Did you know there was an artist who sold pieces for large sums that he made by encouraging some monkeys to splash paint on canvas? Before the matter was divulged people were talking in breathless terms about his clever use of space and perspective.
-- Voice, Sep 19 2021


There’s an awful lot about contemporary art that’s all about money. Over the last forty years it’s become seen as an investment market and a place to store money in assets, in a very different way to what it was before. Because of this there are dangerous temptations in the market; gallery owners and museum curators mentor young artists and buy their work, and then give them prestigious solo exhibitions in ‘establishment’ venues which drive their prices up and signal that they are a name to invest in. There is some genuinely good contemporary art but money and snobbery (establishment artists now have to go to the ‘right’ colleges) distort everything.
-- hippo, Sep 19 2021


//when art meant something beautiful.// When was that? I notice you also use the term “modern art” quite often. What does this term mean? It seems to make you quite animated. Why is that? Maybe if you learned a bit more about what you are so animated over, you might be surprised. My entire life has been immersed in contemporary art and design. I think you would be humbled by how hard and dedicated most of those engaged in their practice really are. Look at the life story of some of those you despise so much and see where that takes you. Try looking at Cornelia Parker and see how you get on.
-- xenzag, Sep 19 2021


//life story//

Completely irrelevant to the merit of what they make

//Cornelia Parker //

From a quick glance at an image search I see a couple of things which probably have actual meaning.

//those you despise//

I said no such thing. I implied no such thing. I don't despise anyone. Although I have a certain degree of contempt for bigots and the willfully ignorant, e.g. feminists.
-- Voice, Sep 20 2021


Think you need to chill. Meanwhile if you look a little harder at Cornelia Parker, you'll find she doesn't actually "make" anything, so she fits well within several of the work types you ridiculed. You also cannot fully appreciate the work of someone like Ai Weiwei without knowing his life history. This applies to numerous artists. Superficial judgments are the product of lazy thinking. Get that brain on the treadmill! Ha
-- xenzag, Sep 20 2021


Have you read such feminists as Betty Friedan, or Cordelia Fine, [Voice], or do you remain willfully ignorant of them? ;-)
-- pertinax, Sep 20 2021


I don't know about bigotry but Fine is clearly an idiot, as described in her Wikipedia article:

//Her second book, Delusions of Gender, argues that conclusions that science has shown that men's and women's brains are intrinsically different in ways that explain the gender status quo are premature and often based on flawed methods and unexamined assumptions.//

//Betty Friedan//

Can't recall anything about her off the top of my head. But just as you can't be a Christian without believing Jesus died for your sins you're not a Feminist unless you believe men have been oppressing women throughout the ages, a proposition that's absolutely laughable. Oh you can call yourself feminist without believing that, but I can call myself Christian whilst burning incense to the glory of my ancestors and dancing for the sun god.

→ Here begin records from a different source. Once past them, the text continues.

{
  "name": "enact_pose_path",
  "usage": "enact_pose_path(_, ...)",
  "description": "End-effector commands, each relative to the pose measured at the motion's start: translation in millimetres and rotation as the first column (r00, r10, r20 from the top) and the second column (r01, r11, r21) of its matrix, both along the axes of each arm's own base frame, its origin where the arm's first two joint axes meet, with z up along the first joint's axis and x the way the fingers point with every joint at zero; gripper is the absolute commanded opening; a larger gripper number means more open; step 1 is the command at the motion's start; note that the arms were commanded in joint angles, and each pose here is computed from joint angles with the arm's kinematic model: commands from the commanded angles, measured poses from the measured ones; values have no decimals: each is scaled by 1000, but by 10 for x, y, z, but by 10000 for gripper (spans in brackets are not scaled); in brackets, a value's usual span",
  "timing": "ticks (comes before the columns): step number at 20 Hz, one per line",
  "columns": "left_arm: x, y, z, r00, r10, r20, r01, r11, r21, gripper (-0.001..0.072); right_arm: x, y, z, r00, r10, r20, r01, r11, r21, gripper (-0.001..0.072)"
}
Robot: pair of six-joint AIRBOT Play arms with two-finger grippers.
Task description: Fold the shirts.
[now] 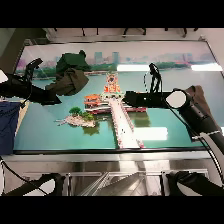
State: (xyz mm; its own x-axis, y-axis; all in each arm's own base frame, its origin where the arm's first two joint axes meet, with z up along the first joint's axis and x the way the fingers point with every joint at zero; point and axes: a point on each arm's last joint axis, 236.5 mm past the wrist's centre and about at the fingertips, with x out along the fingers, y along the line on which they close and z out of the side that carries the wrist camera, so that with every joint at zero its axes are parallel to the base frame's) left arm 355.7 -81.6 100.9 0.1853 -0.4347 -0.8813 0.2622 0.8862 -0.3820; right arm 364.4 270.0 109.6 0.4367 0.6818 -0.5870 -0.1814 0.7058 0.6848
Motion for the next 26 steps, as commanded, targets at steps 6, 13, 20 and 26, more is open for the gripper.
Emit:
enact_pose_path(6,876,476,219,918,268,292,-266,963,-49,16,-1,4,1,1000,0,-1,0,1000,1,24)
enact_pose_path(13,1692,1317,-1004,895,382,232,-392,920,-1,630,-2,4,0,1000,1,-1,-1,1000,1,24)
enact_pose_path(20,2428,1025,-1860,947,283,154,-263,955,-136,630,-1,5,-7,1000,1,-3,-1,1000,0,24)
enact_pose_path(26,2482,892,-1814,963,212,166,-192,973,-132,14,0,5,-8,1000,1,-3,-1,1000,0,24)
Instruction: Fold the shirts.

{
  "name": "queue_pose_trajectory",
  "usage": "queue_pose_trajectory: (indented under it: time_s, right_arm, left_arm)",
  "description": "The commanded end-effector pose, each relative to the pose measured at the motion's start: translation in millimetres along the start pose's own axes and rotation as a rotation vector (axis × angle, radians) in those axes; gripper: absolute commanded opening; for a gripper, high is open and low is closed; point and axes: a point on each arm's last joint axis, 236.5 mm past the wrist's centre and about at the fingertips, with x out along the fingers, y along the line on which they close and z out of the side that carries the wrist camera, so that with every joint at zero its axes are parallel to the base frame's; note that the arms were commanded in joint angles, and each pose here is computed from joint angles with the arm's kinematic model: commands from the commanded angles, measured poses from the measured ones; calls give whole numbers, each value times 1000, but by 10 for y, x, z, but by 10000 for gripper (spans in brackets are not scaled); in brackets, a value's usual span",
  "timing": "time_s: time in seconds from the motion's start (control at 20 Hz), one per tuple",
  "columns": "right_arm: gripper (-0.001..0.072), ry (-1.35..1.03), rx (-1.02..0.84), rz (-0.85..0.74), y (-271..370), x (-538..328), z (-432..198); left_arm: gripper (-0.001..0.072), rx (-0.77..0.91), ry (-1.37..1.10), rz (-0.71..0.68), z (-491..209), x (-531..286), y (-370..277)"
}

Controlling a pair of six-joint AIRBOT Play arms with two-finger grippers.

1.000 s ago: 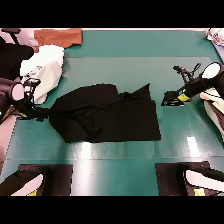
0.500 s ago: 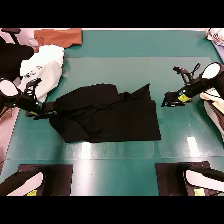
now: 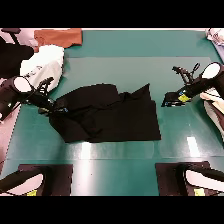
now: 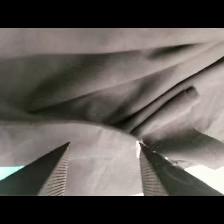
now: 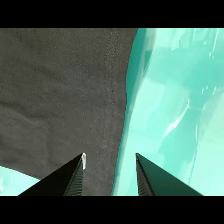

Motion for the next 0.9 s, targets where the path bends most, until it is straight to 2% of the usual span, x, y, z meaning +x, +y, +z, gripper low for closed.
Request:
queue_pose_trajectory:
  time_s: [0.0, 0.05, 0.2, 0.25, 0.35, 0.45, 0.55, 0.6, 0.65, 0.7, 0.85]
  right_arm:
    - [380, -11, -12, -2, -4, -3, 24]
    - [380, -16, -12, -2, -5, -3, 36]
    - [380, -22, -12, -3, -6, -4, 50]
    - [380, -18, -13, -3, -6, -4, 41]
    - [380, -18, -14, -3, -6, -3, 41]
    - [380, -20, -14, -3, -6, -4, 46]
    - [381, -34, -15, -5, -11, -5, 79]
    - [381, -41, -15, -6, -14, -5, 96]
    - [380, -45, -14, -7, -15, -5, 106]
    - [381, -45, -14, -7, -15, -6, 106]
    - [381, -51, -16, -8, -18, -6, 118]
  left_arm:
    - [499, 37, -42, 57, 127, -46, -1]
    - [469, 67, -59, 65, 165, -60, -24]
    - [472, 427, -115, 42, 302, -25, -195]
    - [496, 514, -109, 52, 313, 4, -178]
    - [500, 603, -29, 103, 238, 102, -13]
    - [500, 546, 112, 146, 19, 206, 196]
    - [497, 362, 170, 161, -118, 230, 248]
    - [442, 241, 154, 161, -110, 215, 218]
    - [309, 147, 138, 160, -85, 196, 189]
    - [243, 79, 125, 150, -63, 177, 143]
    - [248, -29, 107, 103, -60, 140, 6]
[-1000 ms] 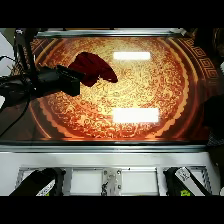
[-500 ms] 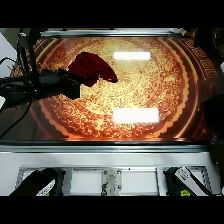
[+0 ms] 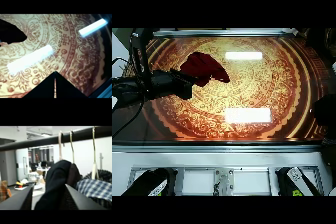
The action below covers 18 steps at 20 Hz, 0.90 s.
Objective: Fold the clothes and pants, and hang the long-sleeved shirts on hangers.
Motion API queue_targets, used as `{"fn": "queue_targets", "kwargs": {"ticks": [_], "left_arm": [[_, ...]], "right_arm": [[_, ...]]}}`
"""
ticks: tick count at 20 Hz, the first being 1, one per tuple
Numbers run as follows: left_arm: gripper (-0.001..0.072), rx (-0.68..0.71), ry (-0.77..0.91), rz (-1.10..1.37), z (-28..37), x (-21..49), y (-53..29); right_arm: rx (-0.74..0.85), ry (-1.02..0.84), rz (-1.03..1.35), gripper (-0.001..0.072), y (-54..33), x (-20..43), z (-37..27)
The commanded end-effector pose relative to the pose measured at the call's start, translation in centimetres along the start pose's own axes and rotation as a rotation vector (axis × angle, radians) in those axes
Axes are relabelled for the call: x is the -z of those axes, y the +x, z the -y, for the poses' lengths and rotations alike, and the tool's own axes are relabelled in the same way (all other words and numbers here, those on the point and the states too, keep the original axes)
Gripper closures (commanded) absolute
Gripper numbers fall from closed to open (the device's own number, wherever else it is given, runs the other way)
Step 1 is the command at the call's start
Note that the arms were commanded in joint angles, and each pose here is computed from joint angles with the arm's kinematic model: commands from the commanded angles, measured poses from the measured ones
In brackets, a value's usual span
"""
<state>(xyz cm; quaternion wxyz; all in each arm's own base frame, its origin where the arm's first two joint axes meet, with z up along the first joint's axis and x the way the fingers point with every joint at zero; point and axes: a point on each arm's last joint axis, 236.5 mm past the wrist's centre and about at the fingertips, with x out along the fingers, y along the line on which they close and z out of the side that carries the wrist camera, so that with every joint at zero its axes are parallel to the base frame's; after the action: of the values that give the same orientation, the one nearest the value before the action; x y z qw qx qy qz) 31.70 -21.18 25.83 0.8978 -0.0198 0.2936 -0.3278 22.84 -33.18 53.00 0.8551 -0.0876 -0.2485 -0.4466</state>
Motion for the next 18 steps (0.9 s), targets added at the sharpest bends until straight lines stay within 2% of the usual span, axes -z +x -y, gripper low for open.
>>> {"fn": "queue_targets", "kwargs": {"ticks": [1, 4, 7, 9, 14, 18], "left_arm": [[0.069, 0.0, 0.0, 0.0, 0.0, 0.0, 0.0], [0.069, -0.001, 0.001, 0.0, 0.0, 0.0, 0.0], [0.069, 0.0, 0.0, 0.0, 0.0, 0.0, 0.0], [0.069, 0.0, 0.0, 0.0, 0.0, 0.0, 0.0], [0.069, -0.001, -0.004, -0.007, -0.1, 0.3, 0.3], [0.069, -0.005, -0.029, -0.08, -0.8, 3.3, 1.9]], "right_arm": [[-0.208, 0.031, 0.031, 0.0404, -1.9, -2.7, -5.0], [-0.623, 0.153, -0.05, 0.0403, -5.9, -2.0, -13.9], [-1.15, 0.285, -0.266, 0.0404, -14.5, 1.6, -22.3], [-1.412, 0.36, -0.405, 0.0409, -20.0, 3.4, -25.5], [-1.712, 0.285, -0.663, 0.041, -32.1, 7.8, -33.8], [-1.904, 0.048, -0.887, 0.041, -44.6, 13.0, -37.5]]}}
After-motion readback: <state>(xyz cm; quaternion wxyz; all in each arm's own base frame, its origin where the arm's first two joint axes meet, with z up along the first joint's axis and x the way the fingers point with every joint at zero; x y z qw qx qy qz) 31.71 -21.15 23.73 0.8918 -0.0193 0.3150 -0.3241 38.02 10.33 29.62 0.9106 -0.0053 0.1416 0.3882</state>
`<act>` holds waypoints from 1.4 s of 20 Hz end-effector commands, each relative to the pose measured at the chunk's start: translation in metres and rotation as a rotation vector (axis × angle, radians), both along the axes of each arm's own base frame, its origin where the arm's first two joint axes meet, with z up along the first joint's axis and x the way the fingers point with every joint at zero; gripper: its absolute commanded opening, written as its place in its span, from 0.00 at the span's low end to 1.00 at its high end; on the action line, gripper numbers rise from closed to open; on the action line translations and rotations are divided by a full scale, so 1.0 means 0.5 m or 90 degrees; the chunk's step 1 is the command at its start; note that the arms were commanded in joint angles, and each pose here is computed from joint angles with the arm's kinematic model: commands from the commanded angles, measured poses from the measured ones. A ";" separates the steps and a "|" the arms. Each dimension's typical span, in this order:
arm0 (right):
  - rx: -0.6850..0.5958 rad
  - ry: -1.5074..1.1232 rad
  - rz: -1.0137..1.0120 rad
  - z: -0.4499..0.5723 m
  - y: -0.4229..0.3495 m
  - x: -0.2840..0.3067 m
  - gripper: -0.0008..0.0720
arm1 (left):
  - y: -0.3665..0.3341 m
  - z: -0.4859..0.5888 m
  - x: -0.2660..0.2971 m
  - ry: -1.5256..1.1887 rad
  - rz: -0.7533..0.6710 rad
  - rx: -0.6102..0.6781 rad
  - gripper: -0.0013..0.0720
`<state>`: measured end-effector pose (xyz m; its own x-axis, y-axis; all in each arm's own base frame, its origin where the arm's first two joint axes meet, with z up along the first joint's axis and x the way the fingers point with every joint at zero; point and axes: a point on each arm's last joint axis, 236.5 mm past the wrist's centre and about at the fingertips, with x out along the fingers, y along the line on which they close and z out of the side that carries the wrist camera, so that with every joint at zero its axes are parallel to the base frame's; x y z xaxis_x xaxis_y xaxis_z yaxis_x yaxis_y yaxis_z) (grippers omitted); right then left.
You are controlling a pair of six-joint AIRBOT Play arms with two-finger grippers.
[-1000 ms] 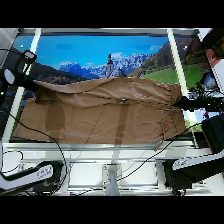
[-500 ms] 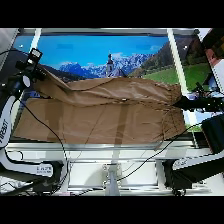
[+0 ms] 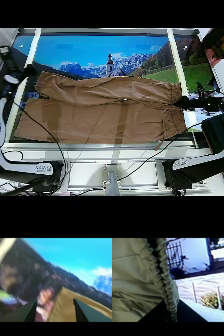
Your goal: Fold the clothes and pants, and hang the long-sleeved shirts on hangers.
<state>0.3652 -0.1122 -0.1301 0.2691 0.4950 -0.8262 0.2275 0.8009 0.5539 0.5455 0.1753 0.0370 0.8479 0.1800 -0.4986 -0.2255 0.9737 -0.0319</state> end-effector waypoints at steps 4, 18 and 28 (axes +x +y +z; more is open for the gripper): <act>0.001 0.001 0.000 0.000 0.001 -0.001 0.07 | -0.006 -0.117 -0.229 0.267 -0.019 -0.293 0.58; 0.002 0.001 -0.001 0.000 0.001 0.000 0.07 | -0.048 -0.239 -0.176 0.328 -0.011 -0.208 0.88; 0.002 0.001 -0.001 0.000 0.001 0.000 0.07 | -0.075 -0.302 -0.152 0.342 -0.017 -0.198 0.39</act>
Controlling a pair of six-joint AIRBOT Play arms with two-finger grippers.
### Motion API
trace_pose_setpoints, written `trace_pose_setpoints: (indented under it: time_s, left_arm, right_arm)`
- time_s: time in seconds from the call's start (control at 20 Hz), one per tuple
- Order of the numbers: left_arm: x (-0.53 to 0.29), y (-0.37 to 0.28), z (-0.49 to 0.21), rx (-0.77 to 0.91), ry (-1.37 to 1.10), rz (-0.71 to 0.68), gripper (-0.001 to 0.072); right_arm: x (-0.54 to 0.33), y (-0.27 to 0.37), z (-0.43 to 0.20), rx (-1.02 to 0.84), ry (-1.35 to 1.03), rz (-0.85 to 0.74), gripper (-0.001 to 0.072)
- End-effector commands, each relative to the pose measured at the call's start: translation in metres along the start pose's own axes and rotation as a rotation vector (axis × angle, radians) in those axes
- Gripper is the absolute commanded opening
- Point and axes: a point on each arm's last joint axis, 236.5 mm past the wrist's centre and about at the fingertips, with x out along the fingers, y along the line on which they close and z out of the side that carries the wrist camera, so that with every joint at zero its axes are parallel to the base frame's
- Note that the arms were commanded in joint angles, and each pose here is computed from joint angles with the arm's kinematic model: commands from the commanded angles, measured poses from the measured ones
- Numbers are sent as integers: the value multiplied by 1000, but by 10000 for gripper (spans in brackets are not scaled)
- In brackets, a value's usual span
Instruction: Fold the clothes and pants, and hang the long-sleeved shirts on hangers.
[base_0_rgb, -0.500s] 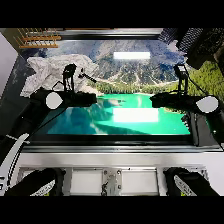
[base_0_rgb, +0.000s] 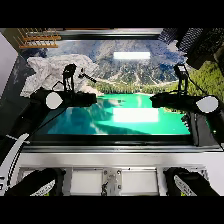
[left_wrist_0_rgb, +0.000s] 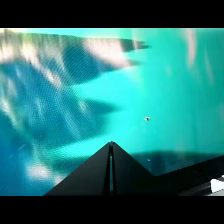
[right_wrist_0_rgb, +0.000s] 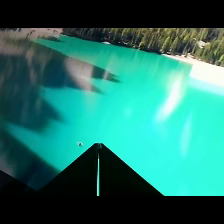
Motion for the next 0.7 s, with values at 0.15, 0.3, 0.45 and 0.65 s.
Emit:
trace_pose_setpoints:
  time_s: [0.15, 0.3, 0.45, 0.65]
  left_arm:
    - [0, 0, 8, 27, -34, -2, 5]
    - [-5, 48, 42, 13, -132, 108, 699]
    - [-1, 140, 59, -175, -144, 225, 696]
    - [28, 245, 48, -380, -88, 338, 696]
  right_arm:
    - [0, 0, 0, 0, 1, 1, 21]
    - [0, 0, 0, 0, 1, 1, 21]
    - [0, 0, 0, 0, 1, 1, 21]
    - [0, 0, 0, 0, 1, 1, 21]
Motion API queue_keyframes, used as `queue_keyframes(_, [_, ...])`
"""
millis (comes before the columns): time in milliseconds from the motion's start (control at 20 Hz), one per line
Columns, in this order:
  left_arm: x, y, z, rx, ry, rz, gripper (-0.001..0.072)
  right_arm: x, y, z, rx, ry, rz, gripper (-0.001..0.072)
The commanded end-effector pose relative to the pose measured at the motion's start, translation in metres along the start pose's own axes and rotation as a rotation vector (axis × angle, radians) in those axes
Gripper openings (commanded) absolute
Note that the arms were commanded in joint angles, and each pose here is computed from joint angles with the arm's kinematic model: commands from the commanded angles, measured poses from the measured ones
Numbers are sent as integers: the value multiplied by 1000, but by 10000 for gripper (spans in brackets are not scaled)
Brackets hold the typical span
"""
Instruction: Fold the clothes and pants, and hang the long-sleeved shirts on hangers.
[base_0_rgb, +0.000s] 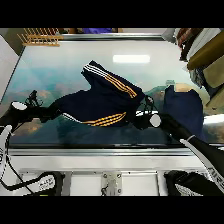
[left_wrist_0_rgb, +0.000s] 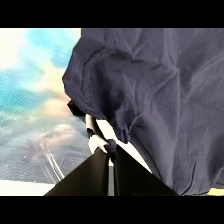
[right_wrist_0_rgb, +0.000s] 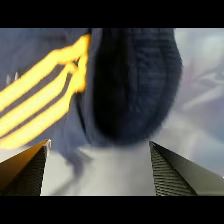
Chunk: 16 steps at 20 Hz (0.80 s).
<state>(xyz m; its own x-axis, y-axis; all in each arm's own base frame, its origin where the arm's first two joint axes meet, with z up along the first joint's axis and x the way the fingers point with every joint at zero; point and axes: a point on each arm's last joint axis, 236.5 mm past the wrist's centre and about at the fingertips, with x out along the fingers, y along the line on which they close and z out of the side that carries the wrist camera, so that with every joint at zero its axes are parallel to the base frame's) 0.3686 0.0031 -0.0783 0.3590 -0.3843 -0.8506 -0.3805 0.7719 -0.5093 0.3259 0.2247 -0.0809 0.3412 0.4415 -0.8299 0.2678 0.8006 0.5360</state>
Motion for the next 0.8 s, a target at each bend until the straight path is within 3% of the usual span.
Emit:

Alternatively feminism is not an ideology but a set of theories, in which case those theories can be trivially crushed under mountains of evidence regardless of the abuse of academia that has allowed feminist articles to chase the weezle round and round a tree building article upon article based ultimately on data like a "ladies home journal" survey where n=50 and there is no collection methodology. Okay, not trivially, it's actually a massive gish gallop to oppose but it can be done.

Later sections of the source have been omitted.